The emergency was for the "protection of public order and the maintenance of supplies and services essential to the life of the community", Rajapaksa said in a proclamation.
Soldiers armed with automatic assault rifles were already deployed for crowd control at fuel stations and elsewhere when the emergency was invoked. More were seen on Saturday.
"Before the emergency, the military could not act on its own and had to play a supportive role to the police, but since Friday they are on their own and they have more powers," a police official said.
The emergency laws came ahead of planned anti-government protests on Sunday, when activists on social media have been urging people to demonstrate outside their homes.
The South Asian nation of 22 million is facing severe shortages of essentials, sharp price rises and crippling power cuts in its most painful downturn since independence from Britain in 1948.
The coronavirus pandemic torpedoed tourism and remittances, both vital to the economy, and authorities imposed a broad import ban in an attempt to save foreign currency.

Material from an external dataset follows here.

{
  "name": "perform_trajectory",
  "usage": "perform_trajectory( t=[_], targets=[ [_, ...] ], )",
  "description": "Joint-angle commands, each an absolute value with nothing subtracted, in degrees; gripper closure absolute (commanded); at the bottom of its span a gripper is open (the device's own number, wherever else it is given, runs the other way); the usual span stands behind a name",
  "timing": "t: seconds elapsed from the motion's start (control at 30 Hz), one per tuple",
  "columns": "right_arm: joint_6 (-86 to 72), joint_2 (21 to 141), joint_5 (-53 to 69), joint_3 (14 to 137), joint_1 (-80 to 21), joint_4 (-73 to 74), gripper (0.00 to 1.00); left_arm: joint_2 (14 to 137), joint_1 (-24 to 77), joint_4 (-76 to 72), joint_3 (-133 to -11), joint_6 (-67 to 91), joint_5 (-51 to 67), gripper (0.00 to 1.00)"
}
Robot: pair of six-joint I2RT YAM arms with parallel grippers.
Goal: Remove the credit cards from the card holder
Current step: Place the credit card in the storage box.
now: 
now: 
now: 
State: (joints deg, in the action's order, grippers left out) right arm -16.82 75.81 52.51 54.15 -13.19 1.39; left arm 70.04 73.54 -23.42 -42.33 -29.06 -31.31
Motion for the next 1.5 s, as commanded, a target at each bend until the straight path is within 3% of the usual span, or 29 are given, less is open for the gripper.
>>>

Many economists also say the crisis has been exacerbated by government mismanagement, years of accumulated borrowing, and ill-advised tax cuts.
A curfew reimposed for a second night Friday was relaxed at dawn Saturday.
Thursday night's unrest outside the president's private home saw hundreds of people demand he step down.
People chanted "lunatic, lunatic, go home", before police fired tear gas and used water cannon.
The crowd turned violent, setting ablaze two military buses, a police jeep and other vehicles, and threw bricks at officers.
Police arrested 53 protesters and 21 of them were released on bail on Friday night, court officials said. Others were still being detained but had yet to be charged.
Rajapaksa's office said Friday that the protesters wanted to create an "Arab Spring" -- a reference to anti-government protests in response to corruption and economic stagnation that gripped the Middle East more than a decade ago.